William “Poogie” Hart, lead singer of legendary Philadelphia soul act Delphonix, has died, his son Hadi confirmed to TMZ. According to the report, Hart was taken to Temple University Hospital in Philadelphia after suffering breathing problems and died on Thursday due to complications from the surgery. He was 77 years old.
Driven by Hart’s high, melodious falsetto, the Delphonics were one of the leaders of Philadelphia’s vibrant soul scene in the early 1970s, producing “Didn’t I Blow Your Mind This Time,” “La-La (Means I Love You)” and “I Love You”. Several others, most of which were co-written by Hart with famed producer Thom Bell. He was introduced to later generations by Quentin Tarantino’s 1997 film “Jackie Brown”, where his music appeared several times. and was even used as a plot device in film.
The group was one of many to work with the legendary writer-producer Bell, whose smooth, heavy arrangements helped create a new style of soul music that dominated radio in that era.
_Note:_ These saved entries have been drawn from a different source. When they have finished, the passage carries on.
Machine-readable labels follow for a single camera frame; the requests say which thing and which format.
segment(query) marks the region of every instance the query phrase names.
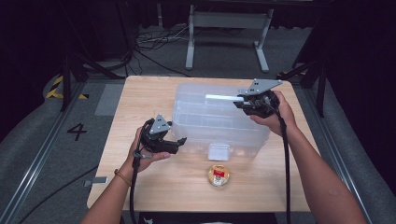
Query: printed number
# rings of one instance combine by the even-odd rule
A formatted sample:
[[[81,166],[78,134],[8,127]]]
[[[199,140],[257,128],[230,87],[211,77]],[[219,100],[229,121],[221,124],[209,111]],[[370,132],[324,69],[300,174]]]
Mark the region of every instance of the printed number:
[[[87,131],[82,130],[82,128],[84,128],[84,124],[80,123],[80,124],[74,126],[73,128],[69,129],[67,132],[68,133],[76,133],[77,135],[76,135],[75,141],[78,141],[79,135],[81,133],[86,133],[87,132]]]

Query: gray fabric
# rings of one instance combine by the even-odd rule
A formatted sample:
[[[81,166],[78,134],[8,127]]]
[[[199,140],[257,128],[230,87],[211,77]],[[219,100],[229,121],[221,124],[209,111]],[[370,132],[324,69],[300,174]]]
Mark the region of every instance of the gray fabric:
[[[114,116],[116,114],[117,105],[122,93],[121,84],[106,84],[102,93],[99,104],[96,107],[95,115],[97,116]]]

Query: white stand
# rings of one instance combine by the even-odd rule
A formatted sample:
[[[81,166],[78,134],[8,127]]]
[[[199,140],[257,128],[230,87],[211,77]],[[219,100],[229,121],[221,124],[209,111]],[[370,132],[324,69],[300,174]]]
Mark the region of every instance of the white stand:
[[[274,10],[270,9],[266,14],[244,14],[244,13],[218,13],[218,12],[198,12],[194,6],[190,6],[189,19],[189,46],[187,49],[186,69],[191,70],[194,59],[194,26],[199,27],[227,27],[242,29],[261,29],[262,37],[260,41],[254,42],[254,48],[259,58],[260,66],[264,73],[269,71],[265,60],[262,46],[267,36]]]

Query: wooden table
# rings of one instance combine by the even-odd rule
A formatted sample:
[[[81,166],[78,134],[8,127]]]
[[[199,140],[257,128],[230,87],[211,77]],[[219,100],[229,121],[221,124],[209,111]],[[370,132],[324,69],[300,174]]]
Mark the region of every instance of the wooden table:
[[[251,79],[197,77],[128,77],[108,135],[96,176],[114,177],[124,162],[138,127],[162,114],[172,120],[177,85],[184,82],[248,87]],[[297,123],[316,147],[303,111],[289,82],[274,88],[282,91]],[[157,161],[137,176],[136,211],[159,212],[278,212],[286,211],[285,164],[282,138],[274,133],[255,158],[231,157],[209,161],[207,155],[177,153]],[[231,177],[223,187],[212,186],[206,177],[209,167],[223,164]],[[291,211],[309,211],[294,158],[290,153]],[[93,185],[91,207],[106,185]],[[129,210],[129,195],[123,206]]]

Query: person's right hand
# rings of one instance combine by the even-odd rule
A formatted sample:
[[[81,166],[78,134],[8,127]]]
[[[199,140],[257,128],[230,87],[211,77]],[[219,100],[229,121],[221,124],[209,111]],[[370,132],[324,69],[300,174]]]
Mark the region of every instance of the person's right hand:
[[[283,118],[283,120],[285,120],[288,128],[296,128],[297,124],[294,118],[294,113],[291,110],[289,103],[286,101],[285,96],[280,91],[274,91],[274,94],[279,100],[280,116]],[[273,114],[266,119],[263,119],[256,115],[251,115],[250,119],[258,124],[268,126],[273,133],[276,133],[278,135],[282,134],[280,131],[279,119],[276,114]]]
The group, originally called Orphonix, was founded by Hart with his brother Wilbert. The two were later joined by singers Randy Cain and Major Harris. Their debut album, “La La Means I Love You,” was released in 1968 and featured the group’s first hit not only in the title track, but also in the songs “Break Your Promise” and “I’m Sorry.”
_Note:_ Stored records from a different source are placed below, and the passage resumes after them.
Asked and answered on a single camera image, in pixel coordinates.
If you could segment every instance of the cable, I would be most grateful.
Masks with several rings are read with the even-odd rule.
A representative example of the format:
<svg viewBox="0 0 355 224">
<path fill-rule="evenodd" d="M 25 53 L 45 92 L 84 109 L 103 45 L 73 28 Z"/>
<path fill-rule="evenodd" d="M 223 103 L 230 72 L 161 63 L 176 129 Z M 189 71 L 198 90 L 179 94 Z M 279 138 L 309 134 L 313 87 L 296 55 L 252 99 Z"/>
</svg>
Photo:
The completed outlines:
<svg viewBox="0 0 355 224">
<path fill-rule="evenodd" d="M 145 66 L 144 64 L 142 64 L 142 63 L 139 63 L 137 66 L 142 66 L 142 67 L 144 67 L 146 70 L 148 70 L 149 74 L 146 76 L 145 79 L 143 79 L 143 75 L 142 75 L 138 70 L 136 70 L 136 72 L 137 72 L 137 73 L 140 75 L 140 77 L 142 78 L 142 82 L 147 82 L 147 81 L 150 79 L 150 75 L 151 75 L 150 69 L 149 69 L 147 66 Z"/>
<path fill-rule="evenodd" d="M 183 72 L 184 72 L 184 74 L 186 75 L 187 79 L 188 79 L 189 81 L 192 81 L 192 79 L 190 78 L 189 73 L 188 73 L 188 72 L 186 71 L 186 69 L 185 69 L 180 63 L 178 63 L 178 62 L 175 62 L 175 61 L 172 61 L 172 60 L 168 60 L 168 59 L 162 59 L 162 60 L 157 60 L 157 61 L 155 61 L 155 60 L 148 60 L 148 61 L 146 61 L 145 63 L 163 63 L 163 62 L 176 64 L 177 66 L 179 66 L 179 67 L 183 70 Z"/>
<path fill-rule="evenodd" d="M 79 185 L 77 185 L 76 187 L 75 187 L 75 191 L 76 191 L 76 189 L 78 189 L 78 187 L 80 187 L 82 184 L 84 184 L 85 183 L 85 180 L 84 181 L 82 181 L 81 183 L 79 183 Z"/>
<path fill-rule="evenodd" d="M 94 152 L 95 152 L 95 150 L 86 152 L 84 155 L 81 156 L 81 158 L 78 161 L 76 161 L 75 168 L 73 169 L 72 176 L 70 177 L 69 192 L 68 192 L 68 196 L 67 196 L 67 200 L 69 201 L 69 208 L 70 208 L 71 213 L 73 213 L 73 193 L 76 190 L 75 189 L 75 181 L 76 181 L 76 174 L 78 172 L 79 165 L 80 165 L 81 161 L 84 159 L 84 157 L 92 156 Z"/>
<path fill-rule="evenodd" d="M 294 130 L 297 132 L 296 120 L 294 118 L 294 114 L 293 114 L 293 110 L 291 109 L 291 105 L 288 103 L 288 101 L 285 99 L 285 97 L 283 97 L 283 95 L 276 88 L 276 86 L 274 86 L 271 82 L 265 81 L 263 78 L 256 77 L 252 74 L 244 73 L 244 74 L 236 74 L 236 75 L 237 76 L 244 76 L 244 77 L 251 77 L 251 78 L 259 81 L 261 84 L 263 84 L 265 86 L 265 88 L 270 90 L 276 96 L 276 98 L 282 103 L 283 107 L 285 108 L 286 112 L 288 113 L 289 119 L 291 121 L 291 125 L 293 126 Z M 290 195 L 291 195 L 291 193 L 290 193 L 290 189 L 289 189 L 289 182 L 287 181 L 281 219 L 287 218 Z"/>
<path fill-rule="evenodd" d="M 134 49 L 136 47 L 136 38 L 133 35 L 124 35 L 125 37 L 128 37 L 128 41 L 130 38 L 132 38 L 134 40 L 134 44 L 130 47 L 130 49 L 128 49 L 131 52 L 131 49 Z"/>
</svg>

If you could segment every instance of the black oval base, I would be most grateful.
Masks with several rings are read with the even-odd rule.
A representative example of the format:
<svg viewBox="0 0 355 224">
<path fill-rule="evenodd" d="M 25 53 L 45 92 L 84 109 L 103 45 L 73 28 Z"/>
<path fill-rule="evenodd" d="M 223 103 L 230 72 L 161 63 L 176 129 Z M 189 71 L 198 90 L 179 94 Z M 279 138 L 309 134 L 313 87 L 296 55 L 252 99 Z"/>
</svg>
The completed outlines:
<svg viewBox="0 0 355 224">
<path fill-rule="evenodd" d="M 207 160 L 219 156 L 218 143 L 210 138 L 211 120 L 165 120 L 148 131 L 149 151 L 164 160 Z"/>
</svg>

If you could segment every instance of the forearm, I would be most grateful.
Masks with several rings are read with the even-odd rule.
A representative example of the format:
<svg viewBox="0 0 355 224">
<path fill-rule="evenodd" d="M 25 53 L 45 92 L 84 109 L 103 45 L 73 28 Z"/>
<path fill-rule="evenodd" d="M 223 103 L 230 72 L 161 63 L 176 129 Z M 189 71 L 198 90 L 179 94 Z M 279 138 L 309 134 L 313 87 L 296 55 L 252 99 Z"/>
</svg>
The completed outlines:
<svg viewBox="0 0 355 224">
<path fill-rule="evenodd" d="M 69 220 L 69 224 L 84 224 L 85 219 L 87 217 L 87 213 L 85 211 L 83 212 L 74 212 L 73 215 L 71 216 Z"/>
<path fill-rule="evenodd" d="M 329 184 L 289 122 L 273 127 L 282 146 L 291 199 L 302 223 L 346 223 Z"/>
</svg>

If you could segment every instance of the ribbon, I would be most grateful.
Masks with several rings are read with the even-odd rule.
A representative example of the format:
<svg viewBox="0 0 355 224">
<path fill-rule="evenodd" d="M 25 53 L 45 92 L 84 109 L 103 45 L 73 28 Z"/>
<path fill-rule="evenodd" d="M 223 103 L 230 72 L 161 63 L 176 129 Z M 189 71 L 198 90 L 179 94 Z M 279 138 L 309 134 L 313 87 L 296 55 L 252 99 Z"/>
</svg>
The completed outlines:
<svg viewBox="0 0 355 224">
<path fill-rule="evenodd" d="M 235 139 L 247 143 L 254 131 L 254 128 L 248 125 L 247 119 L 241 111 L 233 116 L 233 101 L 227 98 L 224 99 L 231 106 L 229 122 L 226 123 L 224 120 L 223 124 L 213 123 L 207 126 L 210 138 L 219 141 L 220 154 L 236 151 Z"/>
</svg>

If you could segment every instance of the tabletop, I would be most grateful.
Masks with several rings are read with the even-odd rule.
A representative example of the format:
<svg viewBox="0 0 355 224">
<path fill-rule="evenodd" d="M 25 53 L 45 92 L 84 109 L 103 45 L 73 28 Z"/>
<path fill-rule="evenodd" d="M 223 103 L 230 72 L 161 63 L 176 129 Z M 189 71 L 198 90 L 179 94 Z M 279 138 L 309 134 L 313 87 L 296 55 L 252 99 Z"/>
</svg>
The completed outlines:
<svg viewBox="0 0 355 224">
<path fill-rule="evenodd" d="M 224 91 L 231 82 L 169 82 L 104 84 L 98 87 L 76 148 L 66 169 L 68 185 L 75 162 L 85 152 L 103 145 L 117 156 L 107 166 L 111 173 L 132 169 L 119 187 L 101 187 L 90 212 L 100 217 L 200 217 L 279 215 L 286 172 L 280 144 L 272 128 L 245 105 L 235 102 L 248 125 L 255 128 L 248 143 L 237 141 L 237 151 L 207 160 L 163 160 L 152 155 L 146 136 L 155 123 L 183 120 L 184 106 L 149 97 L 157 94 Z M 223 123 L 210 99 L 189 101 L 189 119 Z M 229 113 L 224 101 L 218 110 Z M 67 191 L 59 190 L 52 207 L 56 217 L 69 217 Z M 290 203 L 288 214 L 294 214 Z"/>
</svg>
The outfit followed in 1987 with a self-titled Sophistication album, which spawned “Didn’t I Blow Your Mind”, a song that earned the group a Grammy in 1971 for Best R&B Vocal Performance by a Duo or Group. did. However, their chart success began to lose steam as the decade progressed, and the group split into two separate organizations, leading to moderate success.
However, his legacy soon began to bear fruit with subsequent generations, especially in the mid-1990s. Her 1968 hit “Ready or Not Here I Come (Can Hide From Love)” was sampled by the Fugees on her blockbuster 1996 album “The Score” and Missy Elliot sampled the song for her “Sock It 2 Me”. Had taken. Single after a year. Also in ’96, Prince covered “La La Means I Love You” on his “Emancipation” album. But the biggest look came with “Jackie Brown”, when Max Cherry (played by Robert Forster) falls in love with the titular character, portrayed by Pam Grier, and helps her in a gangster-related robbery. Jackie is particularly obsessed with the Delphonics, in the early 70s, and Cheri buys a cassette of their music. While in his car with the gangster – Ordell Robbie played by Samuel L. Jackson – the cassette starts playing. Robbie’s suspicions are immediately aroused – Cheri, a middle-aged white former cop, doesn’t seem like a Philly soul fan – and the group’s name is immortalized in the cinema when Robbie says, “I don’t know. Was that you like Delphonics.”
“Yes,” says Cheri. “They’re so good.”